Michael Asimow; Shannon Mader
273 pp. with index;
New York, Peter Lang; August 2, 2004
ISBN 0820458155

A student can take away a lot from this book, whether they are a student of film or a student of law, but sometimes the information presented in this book will only interest a student of one or the other. I recommend it for students who are interested specifically in the intersection of law and culture, but are deeply engaged in both, who have a desire to consider both issues related to filmmaking and specifics of the law.
As an undergraduate political science student, I found the discussion of law in the film specifically useful. Yet, I found some of the descriptions of filmmaking techniques mildly interesting, rather technical, and not wonderfully useful for my purposes. For example, in the second chapter, the authors discuss long takes and deep focus in Anatomy of a Murder. This did not seem particularly useful to me. Though film students may find this section useful, they might not find the extended sections on law as useful. These sections are able to be more detailed as one of the writers, Michael Asimov, is a Professor of Law and the other, Shannon Mader, is a scholar of film. Since this book provides information for students of two different studies, the book in its entirety will only apply to a small niche of students, but is still a useful source for students of either field.

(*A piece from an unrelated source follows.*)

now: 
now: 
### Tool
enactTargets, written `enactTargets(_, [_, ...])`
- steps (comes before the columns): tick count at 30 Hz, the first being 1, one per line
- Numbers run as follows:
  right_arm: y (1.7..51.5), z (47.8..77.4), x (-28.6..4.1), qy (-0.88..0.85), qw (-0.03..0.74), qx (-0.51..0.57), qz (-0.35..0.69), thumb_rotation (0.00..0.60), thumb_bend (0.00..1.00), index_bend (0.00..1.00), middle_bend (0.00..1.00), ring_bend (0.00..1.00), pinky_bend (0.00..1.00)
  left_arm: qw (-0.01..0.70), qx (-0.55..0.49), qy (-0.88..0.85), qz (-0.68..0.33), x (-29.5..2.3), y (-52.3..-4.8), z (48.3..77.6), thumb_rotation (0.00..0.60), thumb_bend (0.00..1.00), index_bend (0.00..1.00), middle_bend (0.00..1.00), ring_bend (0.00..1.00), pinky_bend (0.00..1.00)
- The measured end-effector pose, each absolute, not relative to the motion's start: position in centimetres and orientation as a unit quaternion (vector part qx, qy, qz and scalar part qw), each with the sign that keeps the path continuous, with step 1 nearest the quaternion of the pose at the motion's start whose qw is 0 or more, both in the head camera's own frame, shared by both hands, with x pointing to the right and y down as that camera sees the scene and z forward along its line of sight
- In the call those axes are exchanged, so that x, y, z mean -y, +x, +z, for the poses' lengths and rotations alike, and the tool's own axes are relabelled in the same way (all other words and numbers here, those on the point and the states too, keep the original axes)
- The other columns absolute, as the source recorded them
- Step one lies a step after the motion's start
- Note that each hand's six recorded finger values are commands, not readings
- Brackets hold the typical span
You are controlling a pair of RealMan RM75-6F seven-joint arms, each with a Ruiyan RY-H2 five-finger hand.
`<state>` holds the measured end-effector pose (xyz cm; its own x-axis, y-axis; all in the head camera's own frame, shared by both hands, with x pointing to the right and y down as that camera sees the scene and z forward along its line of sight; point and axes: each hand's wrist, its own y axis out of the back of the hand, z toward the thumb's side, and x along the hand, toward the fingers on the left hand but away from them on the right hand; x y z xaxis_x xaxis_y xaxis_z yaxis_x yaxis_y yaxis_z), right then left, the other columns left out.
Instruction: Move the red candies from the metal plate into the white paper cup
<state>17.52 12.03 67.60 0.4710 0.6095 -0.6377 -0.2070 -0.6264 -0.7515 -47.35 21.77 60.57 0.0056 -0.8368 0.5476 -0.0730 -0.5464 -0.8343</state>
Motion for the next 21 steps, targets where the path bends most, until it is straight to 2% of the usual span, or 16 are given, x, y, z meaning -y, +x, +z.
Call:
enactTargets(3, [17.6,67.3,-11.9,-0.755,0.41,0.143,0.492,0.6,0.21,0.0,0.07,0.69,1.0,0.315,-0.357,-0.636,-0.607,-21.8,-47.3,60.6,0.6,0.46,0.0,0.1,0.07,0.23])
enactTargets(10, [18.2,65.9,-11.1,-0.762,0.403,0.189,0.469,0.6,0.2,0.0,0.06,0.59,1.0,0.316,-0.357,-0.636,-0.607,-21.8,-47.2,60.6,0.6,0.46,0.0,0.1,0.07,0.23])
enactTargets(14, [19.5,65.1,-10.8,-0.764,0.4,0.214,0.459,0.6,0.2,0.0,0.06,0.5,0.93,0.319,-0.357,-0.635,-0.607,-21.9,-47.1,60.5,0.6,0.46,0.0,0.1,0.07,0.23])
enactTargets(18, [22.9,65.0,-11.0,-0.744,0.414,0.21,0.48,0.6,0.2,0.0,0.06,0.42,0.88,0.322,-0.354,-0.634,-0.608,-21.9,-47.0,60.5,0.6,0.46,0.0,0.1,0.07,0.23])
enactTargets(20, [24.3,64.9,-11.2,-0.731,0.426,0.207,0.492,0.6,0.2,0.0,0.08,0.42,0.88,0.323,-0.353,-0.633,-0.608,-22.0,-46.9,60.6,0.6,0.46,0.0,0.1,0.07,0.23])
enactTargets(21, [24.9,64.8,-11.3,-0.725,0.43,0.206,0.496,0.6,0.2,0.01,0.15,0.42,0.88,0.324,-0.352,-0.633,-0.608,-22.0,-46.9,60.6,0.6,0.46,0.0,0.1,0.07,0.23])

The authors thus divide the book into short numbered sections throughout each chapter. This has its pros and cons, since it helps the reader pick out that from the book that may be of interest to them, but it also gives the book a disjointed feel. It lacks flow as it quickly moves from one barely related section to another. An overarching argument of a chapter is sacrificed for breadth and diversity of information.
Each chapter emphasizes a specific film that fits the topic, such as Anatomy of a Murder for "The Adversary System and the Courtroom Genre," or Philadelphia for "Civil Rights." One gets a lot less out of the chapter if she or he has not seen the related film. There are thirteen different films and it is likely the reader will not have seen all of them. Hence the reading experience will be much enhanced if the reader is using the book with a class where the films will be shown or if the student has access to the films.
There is a good deal of fascinating material in this book that may not be closely related to the topic, but is worth reading and becoming engaged in. Specifically, sections of race in film and the section on the Hays Code are interesting in ways not necessarily connected with the intersection of popular culture in the form of film and law. Some readers may see these as tangents, but I found them as quite useful, even if distantly connected and not fully addressing the issue at hand.
This book is a useful resource, but mostly useful for a small niche of students. If you are interested in both law and filmmaking, than this is a book should check out, especially if it is connected through a class that will let you view the films as you go through the films.